For Westpac, the New Zealand improvement is even more pronounced: from cash earnings of $A282 million in the second half of 2012 to $A393 million in the latest half.

For all the banks, the New Zealand story is a good one and given recent economic data and the Australian Federal Budget, likely to continue to be relatively so compared with the island off to the west.

John Kensington, audit partner at KPMG New Zealand, doesn’t expect the major trends to be disrupted.

What he and other observers however note is the Kiwi housing market is the one structural challenge for the banks. Unlike almost nowhere else in the world, interest rates are rising in New Zealand.

That means Kiwi borrowers are shifting back to fixed rate mortgages, a lower margin product for the banks. As PwC’s Shuttleworth says “looking forward, it will be interesting to see how the continuing change in retail customer preferences towards fixed interest rate mortgages will impact the banks' results”.

Moreover, the Reserve Bank of New Zealand made a high profile decision last year to rein in what it saw as risky growth in mortgages by using macro-prudential tools, notably a restriction on the loan-to-valuation ratios lenders used.

Kensington reckons there may be “a slight further slowing in the property market due to overnight cash rate rises and the LVR restrictions although there is now talk of the LVR restrictions coming off later in this year or early next year and the OCR rises is slowing”.

Recent economic data, particularly weaker than expected employment,  have taken some wind out of Kiwi sails too although much focus will be what the RBNZ says about its policies – not just on macro-prudential measures but the strength of the Kiwi dollar which earlier this year had an extraordinary brush with parity to the Aussie.

Another wild card is politics.

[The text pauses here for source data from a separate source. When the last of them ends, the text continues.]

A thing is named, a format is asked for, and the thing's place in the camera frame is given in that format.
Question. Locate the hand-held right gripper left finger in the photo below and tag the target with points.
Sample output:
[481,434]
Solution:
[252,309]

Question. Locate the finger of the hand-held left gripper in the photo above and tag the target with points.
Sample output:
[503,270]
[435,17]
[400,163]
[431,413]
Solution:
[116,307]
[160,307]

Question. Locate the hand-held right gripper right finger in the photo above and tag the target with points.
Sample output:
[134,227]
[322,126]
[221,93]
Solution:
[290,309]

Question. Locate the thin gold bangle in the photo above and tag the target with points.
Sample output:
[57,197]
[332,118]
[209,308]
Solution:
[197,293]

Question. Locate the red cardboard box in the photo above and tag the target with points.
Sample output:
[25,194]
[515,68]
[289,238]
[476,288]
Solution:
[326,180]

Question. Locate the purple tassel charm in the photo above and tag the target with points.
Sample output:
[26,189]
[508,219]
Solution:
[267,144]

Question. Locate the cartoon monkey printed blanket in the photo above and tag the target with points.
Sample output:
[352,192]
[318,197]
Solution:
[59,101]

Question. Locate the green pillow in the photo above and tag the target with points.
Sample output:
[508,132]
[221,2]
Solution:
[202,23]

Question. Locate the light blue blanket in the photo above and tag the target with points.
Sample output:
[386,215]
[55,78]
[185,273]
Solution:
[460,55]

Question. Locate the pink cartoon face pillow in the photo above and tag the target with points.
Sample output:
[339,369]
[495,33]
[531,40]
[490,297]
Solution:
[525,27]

Despite the overwhelming support, particularly outside of the country, for the economic stewardship of the current government, recent polls have suggested a much closer election later this year, even a change of government. If nothing else, that uncertainty has helped the currency lower.

All that said though, and the land of the All Blacks is good at doing the hard yards, the economic story is still pretty good. The year on year growth employment, despite the latest headline “miss” on expectations, is 83,000 people – the largest annual growth in a decade.

Labour force participation is at an all time high and job creation of 3.7 per cent compares with a meagre 0.6 per cent in the years after the financial crisis.

With Australia remaining flat and all the banks grinding away at costs, it is the sometimes lower profile businesses which look like being the difference in performance in the medium term. That might, particularly in ANZ and CBA’s case, be Asia. It may – particularly for Westpac – be wealth. For NAB it might actually be the UK.

But for all the big four, New Zealand is becoming a more important story.

The views and opinions expressed in this communication are those of the author and may not necessarily state or reflect those of ANZ.